* _EXERCISE BRIEF_
For the word "plate", copy every line of the material that includes it.

* _EXERCISE DATA_
★ ★ ★

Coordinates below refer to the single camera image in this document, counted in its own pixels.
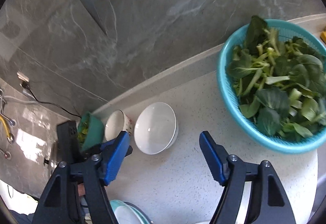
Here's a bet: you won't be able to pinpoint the large teal vegetable basket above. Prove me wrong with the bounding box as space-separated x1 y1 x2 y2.
216 19 325 154

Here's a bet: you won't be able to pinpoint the small floral white bowl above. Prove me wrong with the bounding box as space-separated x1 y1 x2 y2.
105 110 134 141

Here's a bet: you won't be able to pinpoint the small green vegetable basket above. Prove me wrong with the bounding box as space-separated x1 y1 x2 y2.
79 112 105 152

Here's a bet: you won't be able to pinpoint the medium white bowl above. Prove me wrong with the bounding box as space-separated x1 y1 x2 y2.
134 102 179 155

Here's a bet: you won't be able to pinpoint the leafy greens in large basket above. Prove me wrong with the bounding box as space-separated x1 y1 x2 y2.
226 15 325 141

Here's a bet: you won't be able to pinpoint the black power cable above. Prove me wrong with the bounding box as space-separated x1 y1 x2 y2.
21 81 83 118

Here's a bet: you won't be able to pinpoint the chopped greens in small basket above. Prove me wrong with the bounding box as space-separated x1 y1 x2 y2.
77 117 89 146

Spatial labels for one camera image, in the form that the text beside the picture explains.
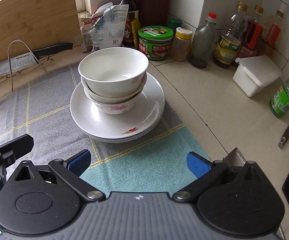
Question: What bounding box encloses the white floral bowl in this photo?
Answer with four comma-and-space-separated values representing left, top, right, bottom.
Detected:
84, 88, 142, 115

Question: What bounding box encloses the plain white bowl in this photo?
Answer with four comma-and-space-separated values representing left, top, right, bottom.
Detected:
78, 47, 149, 98

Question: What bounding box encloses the steel kitchen cleaver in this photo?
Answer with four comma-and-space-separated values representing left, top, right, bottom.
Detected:
0, 43, 73, 77

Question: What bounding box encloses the grey checked table mat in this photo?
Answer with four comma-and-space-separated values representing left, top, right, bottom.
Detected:
0, 65, 206, 194

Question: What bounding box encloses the lower stacked white plate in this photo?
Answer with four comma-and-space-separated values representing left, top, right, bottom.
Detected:
77, 108, 164, 143

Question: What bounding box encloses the middle stacked white bowl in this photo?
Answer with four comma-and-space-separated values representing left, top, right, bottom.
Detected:
80, 72, 148, 105

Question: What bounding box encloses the fruit pattern white plate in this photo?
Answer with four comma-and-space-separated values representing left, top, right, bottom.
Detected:
70, 74, 165, 142

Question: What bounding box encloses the green glass jar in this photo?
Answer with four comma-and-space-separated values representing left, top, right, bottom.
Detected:
269, 78, 289, 118

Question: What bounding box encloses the white seasoning box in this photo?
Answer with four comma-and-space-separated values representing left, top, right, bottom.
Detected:
232, 55, 282, 98

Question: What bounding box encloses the bamboo cutting board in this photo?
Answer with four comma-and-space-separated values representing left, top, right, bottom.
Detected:
0, 0, 82, 62

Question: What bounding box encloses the green label oil bottle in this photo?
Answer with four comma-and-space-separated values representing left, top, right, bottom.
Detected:
212, 2, 248, 69

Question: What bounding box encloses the red cap glass bottle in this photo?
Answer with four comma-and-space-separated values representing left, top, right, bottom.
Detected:
189, 12, 218, 69

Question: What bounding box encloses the yellow lid spice jar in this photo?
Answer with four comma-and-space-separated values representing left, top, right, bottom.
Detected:
170, 27, 192, 62

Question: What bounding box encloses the green lid sauce tub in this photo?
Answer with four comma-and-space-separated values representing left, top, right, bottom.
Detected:
138, 25, 174, 61

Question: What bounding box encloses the white plastic food bag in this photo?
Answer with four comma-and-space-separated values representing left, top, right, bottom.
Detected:
90, 2, 129, 51

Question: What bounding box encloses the red label vinegar bottle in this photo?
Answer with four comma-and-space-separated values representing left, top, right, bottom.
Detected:
237, 5, 264, 59

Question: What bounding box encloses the rightmost red label bottle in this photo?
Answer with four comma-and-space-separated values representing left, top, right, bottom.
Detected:
262, 10, 284, 47

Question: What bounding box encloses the dark soy sauce bottle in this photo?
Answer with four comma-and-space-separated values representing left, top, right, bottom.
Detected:
120, 0, 138, 48

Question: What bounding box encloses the dark brown canister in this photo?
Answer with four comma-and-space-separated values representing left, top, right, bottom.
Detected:
136, 0, 170, 27

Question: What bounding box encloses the wire knife rack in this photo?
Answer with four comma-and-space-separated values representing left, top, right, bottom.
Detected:
7, 39, 50, 92

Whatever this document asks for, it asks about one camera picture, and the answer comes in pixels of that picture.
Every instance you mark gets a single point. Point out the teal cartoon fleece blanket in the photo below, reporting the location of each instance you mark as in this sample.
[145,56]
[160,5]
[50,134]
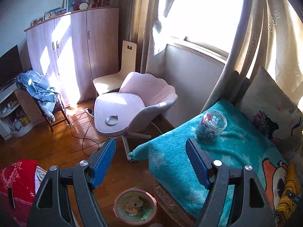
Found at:
[219,168]

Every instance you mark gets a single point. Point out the pink shell swivel chair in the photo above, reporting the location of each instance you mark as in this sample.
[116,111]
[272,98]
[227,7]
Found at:
[125,113]

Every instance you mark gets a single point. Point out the girl print cushion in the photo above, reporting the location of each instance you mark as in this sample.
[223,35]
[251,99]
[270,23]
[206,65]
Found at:
[269,108]

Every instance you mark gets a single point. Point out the pink round bin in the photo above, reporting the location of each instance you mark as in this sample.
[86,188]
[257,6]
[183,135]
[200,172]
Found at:
[135,206]

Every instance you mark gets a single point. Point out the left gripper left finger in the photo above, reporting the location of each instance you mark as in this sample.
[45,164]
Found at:
[100,162]

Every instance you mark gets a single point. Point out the beige curtain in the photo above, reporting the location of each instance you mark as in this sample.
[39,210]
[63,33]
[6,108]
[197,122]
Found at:
[269,34]

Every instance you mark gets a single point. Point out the clear glass jar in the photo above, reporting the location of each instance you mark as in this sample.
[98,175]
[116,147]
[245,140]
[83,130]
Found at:
[212,124]

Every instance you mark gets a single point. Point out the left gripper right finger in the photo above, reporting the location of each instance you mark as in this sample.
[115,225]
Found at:
[201,162]

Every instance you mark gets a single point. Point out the white tv shelf unit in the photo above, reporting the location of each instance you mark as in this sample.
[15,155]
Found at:
[15,122]

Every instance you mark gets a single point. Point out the dark wooden chair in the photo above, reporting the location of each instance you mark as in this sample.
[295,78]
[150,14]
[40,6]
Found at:
[54,113]

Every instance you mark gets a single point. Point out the wooden wardrobe cabinet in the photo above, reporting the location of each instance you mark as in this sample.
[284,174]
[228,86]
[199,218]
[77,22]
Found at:
[73,49]

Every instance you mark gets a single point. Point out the black television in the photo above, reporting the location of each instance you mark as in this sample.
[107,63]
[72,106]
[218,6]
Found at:
[10,66]

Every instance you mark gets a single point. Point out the blue plaid cloth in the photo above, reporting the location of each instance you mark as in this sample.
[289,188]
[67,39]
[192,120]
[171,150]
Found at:
[38,87]

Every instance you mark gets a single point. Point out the red patterned fabric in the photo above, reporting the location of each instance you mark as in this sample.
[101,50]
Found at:
[17,192]

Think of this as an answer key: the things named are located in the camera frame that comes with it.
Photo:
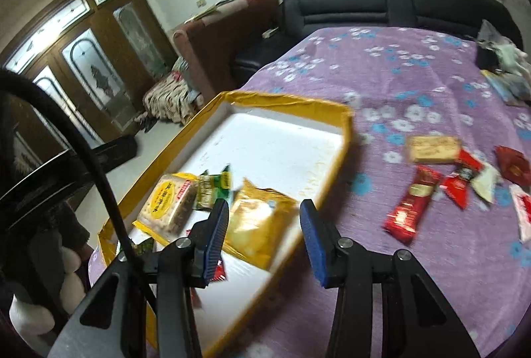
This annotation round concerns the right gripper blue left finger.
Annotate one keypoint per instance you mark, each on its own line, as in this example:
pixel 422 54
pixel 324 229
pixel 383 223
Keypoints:
pixel 207 240

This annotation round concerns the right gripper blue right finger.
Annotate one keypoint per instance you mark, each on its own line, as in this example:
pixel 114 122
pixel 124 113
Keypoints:
pixel 320 238

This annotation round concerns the green snack packet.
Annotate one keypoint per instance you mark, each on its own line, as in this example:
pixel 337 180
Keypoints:
pixel 211 187

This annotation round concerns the pale yellow biscuit packet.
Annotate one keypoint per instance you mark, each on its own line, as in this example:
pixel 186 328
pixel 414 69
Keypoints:
pixel 168 207

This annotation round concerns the golden yellow snack packet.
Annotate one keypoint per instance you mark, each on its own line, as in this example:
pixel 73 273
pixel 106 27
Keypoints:
pixel 258 220

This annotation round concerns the long red chocolate bar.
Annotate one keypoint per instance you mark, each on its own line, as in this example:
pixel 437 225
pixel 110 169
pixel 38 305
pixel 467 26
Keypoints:
pixel 402 221

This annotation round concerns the clear-wrapped cake bar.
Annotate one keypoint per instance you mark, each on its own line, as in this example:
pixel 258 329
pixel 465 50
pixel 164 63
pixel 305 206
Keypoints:
pixel 433 149

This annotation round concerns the small red candy packet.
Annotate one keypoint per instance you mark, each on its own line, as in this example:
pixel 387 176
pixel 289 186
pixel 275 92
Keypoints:
pixel 455 184

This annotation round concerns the cream white small packet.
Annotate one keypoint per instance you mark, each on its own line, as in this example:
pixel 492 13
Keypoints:
pixel 484 183

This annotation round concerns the red white snack packet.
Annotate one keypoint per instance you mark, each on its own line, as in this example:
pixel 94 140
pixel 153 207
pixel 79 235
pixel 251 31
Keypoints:
pixel 522 204

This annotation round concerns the dark red packet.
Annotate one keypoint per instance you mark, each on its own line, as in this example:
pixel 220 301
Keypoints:
pixel 513 166

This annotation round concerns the red black candy packet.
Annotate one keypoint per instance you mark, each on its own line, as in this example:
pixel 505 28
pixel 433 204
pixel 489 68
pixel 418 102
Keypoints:
pixel 219 276

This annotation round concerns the white gloved left hand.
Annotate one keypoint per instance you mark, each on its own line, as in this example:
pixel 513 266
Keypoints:
pixel 45 298

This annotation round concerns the yellow cardboard tray box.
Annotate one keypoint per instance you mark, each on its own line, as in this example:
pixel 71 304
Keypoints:
pixel 291 144

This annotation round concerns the wooden glass door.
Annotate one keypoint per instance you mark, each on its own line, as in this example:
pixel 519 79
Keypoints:
pixel 95 58

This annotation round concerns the patterned blanket heap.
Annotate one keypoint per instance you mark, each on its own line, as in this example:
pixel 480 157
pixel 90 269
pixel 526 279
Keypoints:
pixel 174 98

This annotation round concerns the brown armchair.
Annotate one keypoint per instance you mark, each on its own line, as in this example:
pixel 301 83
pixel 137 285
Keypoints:
pixel 209 43

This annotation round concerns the small booklet on table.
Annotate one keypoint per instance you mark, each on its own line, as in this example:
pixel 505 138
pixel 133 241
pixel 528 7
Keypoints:
pixel 513 90

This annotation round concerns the small black box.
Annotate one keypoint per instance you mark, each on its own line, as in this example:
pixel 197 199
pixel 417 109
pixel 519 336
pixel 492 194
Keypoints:
pixel 486 58

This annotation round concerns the black leather sofa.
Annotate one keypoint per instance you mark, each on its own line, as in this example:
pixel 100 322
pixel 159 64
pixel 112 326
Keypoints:
pixel 294 20

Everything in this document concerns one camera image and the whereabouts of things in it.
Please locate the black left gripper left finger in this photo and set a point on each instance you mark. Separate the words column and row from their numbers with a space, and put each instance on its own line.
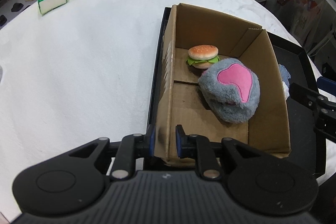
column 131, row 148

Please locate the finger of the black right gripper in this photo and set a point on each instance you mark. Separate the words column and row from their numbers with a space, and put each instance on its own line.
column 307, row 97
column 327, row 88

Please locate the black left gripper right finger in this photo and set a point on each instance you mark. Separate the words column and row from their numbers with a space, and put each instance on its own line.
column 202, row 150

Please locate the blue denim plush toy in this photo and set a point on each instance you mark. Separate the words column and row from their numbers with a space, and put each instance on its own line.
column 285, row 76

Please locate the brown cardboard box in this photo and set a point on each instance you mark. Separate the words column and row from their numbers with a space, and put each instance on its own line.
column 182, row 102

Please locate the grey pink plush toy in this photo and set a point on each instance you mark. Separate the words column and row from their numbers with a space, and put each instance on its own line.
column 231, row 90

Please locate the plush hamburger toy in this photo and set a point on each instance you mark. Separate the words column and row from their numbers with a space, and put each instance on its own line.
column 203, row 56

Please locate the black shallow tray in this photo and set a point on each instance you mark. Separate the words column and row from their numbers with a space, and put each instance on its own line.
column 309, row 151

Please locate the cream tote bag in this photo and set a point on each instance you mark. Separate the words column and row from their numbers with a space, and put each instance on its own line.
column 307, row 13

★ ★ ★

* _WRITTEN SOLUTION_
Question: What bounding box encloses the lower stacked white plate in this photo?
Question: What bounding box encloses the fruit pattern white plate in this photo?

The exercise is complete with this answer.